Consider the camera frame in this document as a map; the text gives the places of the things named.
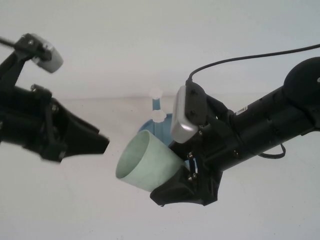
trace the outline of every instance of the cup rim
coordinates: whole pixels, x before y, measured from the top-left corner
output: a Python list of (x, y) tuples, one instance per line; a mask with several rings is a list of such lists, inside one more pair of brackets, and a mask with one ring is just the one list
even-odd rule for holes
[(116, 165), (116, 178), (125, 178), (139, 165), (150, 144), (150, 134), (150, 131), (142, 130), (130, 140)]

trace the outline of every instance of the black cable
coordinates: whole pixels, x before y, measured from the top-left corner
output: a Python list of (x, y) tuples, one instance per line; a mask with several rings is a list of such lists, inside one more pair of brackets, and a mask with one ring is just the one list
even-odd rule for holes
★ ★ ★
Copy out each line of the data that has the word "outline" in it.

* _Answer space_
trace the outline of every instance of the cup rim
trace the outline of every instance of the black cable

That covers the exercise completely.